→ **WHAT THE TASK ASKS**: Keeping each word and mark in place, write out the full listing once more.

┌─ INPUT DATA

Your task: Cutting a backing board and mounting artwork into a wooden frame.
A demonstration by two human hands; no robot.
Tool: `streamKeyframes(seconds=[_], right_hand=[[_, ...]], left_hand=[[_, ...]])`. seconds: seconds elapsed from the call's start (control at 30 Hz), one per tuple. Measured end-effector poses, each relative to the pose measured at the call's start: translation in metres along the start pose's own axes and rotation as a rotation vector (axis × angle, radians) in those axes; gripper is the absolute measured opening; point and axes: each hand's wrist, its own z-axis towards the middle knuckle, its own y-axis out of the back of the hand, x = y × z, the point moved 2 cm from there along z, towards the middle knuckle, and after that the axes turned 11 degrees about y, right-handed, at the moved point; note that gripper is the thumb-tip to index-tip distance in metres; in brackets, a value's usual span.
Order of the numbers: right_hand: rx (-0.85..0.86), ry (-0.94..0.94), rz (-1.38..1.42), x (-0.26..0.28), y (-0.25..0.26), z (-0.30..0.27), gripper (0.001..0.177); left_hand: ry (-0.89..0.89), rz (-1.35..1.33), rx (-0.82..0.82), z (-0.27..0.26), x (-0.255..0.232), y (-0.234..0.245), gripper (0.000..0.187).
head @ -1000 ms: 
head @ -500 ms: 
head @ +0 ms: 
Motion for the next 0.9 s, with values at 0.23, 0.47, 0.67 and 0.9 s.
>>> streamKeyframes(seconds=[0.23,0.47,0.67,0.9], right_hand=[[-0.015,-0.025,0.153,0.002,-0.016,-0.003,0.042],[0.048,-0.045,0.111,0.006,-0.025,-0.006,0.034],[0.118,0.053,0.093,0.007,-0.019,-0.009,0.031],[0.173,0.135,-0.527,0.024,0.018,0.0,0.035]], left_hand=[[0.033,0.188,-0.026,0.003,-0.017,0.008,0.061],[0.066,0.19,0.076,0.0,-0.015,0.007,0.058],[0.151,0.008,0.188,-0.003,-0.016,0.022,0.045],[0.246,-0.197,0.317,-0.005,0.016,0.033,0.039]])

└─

→ **RESPONSE TO THIS EXERCISE**:
Your task: Cutting a backing board and mounting artwork into a wooden frame.
A demonstration by two human hands; no robot.
Tool: `streamKeyframes(seconds=[_], right_hand=[[_, ...]], left_hand=[[_, ...]])`. seconds: seconds elapsed from the call's start (control at 30 Hz), one per tuple. Measured end-effector poses, each relative to the pose measured at the call's start: translation in metres along the start pose's own axes and rotation as a rotation vector (axis × angle, radians) in those axes; gripper is the absolute measured opening; point and axes: each hand's wrist, its own z-axis towards the middle knuckle, its own y-axis out of the back of the hand, x = y × z, the point moved 2 cm from there along z, towards the middle knuckle, and after that the axes turned 11 degrees about y, right-handed, at the moved point; note that gripper is the thumb-tip to index-tip distance in metres; in brackets, a value's usual span.
Order of the numbers: right_hand: rx (-0.85..0.86), ry (-0.94..0.94), rz (-1.38..1.42), x (-0.26..0.28), y (-0.25..0.26), z (-0.30..0.27), gripper (0.001..0.177); left_hand: ry (-0.89..0.89), rz (-1.35..1.33), rx (-0.82..0.82), z (-0.27..0.26), x (-0.255..0.232), y (-0.234..0.245), gripper (0.000..0.187).
head @ -1000 ms: 
head @ -500 ms: 
head @ +0 ms: 
Motion for the next 0.9 s, with values at 0.23, 0.47, 0.67 and 0.9 s.
>>> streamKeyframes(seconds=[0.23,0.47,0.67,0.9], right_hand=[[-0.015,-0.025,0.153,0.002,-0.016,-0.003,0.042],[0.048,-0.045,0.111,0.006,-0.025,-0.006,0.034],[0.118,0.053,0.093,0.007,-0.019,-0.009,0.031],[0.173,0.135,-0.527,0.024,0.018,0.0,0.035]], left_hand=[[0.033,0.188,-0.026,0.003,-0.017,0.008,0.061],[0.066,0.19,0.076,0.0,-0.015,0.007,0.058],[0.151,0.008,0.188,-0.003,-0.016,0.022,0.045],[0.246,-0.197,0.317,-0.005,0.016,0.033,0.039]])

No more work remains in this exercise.